Problem description
For the data that follows, report how many lines include the string "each", and write the number alone.

Dataset excerpt
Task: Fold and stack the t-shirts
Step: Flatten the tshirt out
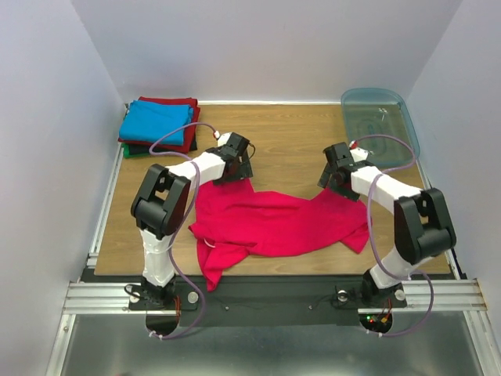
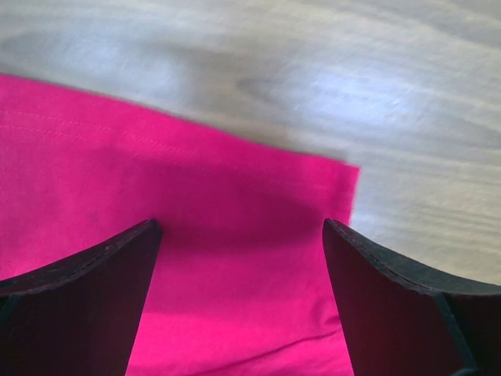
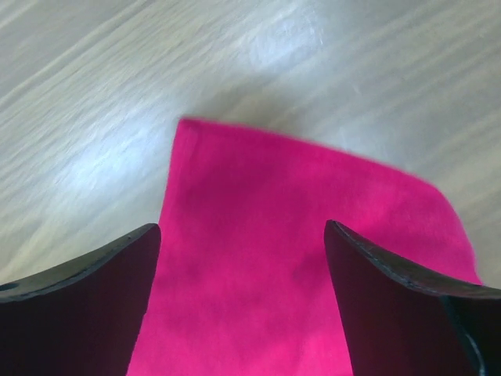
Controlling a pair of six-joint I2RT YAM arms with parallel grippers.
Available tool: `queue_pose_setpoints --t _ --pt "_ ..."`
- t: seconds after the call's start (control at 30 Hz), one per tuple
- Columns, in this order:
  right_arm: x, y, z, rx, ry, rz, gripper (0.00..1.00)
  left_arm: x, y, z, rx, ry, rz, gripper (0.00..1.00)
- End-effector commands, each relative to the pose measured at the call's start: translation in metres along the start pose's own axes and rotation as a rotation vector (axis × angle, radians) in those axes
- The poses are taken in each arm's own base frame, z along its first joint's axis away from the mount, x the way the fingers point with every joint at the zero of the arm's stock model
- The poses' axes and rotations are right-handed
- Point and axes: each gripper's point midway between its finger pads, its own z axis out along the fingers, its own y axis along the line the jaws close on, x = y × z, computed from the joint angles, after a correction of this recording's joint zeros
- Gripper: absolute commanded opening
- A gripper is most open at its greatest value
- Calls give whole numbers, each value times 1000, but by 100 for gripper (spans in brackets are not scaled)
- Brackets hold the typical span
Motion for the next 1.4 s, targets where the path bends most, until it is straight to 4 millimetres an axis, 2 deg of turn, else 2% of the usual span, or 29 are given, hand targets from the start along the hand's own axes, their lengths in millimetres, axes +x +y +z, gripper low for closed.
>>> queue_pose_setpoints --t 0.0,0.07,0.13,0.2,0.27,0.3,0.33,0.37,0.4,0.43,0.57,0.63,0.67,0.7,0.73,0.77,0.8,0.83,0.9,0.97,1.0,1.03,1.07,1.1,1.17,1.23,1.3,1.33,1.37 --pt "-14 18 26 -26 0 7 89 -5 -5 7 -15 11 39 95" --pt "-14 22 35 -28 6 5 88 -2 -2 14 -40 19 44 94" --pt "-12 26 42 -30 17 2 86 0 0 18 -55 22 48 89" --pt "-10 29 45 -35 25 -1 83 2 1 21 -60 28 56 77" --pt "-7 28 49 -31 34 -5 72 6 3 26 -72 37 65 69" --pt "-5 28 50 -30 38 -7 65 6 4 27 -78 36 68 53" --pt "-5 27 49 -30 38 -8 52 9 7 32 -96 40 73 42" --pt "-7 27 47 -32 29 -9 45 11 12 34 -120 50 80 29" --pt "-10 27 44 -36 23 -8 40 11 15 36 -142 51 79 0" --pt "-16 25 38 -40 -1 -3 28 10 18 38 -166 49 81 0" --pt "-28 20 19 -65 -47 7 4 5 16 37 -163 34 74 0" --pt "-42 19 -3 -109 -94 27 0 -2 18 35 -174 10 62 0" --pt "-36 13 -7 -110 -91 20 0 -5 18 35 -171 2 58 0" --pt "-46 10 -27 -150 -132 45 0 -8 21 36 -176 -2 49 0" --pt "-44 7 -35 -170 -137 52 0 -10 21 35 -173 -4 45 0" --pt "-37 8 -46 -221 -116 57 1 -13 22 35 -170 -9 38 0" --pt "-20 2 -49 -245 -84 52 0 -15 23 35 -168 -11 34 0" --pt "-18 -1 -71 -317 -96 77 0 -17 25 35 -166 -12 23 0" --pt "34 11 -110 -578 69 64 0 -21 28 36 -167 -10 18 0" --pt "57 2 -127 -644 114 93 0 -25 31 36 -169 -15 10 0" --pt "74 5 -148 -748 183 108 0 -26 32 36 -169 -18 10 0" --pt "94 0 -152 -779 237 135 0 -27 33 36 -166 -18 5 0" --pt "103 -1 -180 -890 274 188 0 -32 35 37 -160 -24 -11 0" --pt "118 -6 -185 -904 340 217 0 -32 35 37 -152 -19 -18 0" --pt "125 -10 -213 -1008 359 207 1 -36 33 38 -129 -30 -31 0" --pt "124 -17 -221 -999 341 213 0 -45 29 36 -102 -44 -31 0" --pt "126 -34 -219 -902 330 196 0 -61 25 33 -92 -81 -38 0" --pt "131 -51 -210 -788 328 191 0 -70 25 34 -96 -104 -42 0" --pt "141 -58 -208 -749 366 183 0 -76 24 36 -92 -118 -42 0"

Answer section
4